Task details: The data below holds a line containing "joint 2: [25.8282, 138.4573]" and a line containing "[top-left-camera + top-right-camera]"; please quote exactly those two lines and every line between them, and nothing else.

Information provided:

****************************************

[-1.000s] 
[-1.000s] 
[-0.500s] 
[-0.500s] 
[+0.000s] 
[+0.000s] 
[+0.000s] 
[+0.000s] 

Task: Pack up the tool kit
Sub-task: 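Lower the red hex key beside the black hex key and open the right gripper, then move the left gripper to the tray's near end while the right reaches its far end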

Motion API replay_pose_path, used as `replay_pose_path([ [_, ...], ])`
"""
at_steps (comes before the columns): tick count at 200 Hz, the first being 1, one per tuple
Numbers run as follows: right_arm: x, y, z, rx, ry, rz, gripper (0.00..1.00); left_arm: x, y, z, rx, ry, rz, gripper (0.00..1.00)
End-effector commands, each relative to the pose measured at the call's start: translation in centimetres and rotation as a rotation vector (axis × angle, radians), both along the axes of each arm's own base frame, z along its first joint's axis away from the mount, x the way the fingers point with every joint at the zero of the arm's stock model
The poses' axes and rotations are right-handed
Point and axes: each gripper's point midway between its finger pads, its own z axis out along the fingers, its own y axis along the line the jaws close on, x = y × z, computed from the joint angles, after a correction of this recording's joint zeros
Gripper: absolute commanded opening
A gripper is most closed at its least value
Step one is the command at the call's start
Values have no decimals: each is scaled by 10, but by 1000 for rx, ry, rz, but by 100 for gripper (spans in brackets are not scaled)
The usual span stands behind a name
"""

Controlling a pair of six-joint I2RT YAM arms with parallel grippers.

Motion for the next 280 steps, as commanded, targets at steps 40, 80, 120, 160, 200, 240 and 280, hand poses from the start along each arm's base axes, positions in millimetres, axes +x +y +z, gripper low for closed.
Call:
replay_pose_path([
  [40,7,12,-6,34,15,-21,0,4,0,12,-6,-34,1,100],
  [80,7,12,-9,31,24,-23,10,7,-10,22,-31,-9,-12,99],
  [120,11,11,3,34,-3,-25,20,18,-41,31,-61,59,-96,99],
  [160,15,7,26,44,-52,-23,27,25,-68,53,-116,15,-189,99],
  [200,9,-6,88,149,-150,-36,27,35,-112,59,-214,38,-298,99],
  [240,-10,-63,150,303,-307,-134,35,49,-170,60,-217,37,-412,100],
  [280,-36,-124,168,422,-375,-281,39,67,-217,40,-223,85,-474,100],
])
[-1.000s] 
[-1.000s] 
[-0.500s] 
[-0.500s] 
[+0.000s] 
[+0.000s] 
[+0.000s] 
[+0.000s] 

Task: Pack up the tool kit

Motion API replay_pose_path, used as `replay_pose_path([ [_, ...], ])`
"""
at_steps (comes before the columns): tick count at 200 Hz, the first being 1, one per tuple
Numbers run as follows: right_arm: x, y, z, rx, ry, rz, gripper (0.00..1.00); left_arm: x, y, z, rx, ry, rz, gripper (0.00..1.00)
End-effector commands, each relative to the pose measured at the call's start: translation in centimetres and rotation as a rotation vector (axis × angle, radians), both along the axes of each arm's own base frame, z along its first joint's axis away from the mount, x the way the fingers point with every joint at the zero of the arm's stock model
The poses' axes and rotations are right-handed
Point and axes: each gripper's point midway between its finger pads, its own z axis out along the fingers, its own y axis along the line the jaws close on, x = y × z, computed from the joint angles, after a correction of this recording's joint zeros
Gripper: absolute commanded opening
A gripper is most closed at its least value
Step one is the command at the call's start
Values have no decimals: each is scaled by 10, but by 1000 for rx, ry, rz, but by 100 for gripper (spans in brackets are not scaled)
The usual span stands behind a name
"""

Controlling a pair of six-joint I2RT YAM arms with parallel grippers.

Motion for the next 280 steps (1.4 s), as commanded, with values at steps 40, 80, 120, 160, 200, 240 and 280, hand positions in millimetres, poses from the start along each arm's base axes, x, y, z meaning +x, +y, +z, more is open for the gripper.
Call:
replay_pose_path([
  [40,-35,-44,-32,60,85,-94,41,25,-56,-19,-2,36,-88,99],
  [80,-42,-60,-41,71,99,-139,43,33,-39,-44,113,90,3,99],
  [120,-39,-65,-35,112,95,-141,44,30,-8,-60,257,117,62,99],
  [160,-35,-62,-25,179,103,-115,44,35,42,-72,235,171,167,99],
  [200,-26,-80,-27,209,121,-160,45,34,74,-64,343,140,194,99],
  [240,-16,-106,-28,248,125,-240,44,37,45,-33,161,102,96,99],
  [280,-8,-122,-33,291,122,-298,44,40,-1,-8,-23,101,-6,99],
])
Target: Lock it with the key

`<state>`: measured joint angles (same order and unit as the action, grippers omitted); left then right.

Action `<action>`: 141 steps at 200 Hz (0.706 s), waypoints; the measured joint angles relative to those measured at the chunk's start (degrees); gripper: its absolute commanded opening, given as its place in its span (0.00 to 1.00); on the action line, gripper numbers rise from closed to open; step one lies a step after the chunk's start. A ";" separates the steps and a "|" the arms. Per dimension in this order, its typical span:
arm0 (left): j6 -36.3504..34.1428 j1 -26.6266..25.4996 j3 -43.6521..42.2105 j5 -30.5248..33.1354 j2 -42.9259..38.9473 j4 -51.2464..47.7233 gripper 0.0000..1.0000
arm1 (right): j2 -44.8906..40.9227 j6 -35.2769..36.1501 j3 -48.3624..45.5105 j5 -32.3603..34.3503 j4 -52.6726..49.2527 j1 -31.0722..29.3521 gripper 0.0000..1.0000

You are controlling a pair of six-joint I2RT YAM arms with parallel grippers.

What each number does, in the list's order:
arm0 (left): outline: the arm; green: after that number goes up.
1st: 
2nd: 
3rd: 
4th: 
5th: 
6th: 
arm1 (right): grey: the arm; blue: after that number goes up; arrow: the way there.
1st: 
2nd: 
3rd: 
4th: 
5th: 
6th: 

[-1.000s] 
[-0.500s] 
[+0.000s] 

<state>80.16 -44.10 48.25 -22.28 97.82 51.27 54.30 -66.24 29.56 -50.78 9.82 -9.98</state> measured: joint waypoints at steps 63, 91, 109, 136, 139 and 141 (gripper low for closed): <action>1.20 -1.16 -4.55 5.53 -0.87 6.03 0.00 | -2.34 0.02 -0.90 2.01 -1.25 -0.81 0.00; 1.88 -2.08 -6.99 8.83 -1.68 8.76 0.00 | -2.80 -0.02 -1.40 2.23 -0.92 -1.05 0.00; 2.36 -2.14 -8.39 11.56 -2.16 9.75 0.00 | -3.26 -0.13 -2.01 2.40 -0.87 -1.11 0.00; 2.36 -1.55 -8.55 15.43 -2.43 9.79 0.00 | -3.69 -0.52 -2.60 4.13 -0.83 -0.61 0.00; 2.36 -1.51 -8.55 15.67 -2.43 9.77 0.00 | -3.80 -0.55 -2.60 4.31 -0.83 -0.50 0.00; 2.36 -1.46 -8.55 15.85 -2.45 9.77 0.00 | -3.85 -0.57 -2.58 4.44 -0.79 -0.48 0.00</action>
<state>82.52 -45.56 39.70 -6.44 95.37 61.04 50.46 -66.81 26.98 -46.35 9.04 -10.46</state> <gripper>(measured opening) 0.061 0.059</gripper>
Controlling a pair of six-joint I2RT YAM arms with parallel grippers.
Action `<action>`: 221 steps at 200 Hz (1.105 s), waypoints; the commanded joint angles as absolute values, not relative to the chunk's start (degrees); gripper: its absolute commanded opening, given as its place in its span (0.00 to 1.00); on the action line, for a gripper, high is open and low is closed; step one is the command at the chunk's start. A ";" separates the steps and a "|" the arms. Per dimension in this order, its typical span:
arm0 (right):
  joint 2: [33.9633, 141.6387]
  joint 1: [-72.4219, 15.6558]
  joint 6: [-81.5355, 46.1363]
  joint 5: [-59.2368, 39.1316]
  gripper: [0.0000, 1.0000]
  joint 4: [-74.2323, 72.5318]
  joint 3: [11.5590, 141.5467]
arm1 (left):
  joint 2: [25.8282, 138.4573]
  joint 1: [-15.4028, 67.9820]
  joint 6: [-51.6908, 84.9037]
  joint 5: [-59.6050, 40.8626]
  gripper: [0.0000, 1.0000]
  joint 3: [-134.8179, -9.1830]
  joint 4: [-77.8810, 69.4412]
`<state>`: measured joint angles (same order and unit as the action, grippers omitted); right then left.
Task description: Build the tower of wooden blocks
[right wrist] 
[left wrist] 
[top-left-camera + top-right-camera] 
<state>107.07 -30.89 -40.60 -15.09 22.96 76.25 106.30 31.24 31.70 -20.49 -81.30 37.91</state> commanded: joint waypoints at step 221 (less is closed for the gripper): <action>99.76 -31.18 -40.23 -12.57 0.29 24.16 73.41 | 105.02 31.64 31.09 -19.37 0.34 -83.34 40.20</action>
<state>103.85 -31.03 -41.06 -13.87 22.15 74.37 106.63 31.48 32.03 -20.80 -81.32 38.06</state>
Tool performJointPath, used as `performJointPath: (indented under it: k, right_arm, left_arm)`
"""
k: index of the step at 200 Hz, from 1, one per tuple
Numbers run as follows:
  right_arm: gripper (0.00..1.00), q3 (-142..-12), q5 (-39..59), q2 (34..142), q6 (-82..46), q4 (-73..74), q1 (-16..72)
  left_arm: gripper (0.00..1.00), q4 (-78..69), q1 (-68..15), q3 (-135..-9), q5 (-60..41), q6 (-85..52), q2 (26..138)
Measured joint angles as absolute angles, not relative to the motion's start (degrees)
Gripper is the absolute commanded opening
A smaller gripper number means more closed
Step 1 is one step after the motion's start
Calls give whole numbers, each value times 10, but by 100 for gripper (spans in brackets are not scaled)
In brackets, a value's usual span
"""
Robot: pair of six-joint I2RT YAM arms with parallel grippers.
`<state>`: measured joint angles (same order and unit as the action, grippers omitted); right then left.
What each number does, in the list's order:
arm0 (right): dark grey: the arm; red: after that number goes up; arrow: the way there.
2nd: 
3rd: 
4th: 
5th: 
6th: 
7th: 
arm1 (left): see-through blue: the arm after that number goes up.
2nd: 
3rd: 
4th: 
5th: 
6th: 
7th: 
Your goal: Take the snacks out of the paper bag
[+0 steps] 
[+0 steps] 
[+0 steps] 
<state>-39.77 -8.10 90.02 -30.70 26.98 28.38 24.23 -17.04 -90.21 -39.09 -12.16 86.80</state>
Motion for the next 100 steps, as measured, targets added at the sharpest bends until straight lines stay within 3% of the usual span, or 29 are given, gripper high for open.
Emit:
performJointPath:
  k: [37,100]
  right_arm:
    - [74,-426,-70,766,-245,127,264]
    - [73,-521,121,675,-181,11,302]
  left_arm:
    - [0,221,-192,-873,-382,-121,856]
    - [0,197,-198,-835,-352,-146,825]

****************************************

Problem solution:
  joint 2: [25.8282, 138.4573]
  joint 1: [-15.4028, 67.9820]
  joint 6: [-51.6908, 84.9037]
  joint 5: [-59.6050, 40.8626]
  gripper: [0.0000, 1.0000]
  joint 3: [-134.8179, -9.1830]
  joint 4: [-77.8810, 69.4412]
`<state>`: measured joint angles (same order and unit as the action, grippers omitted); right then left.
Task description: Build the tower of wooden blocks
[right wrist] 
[left wrist] 
[top-left-camera + top-right-camera] 

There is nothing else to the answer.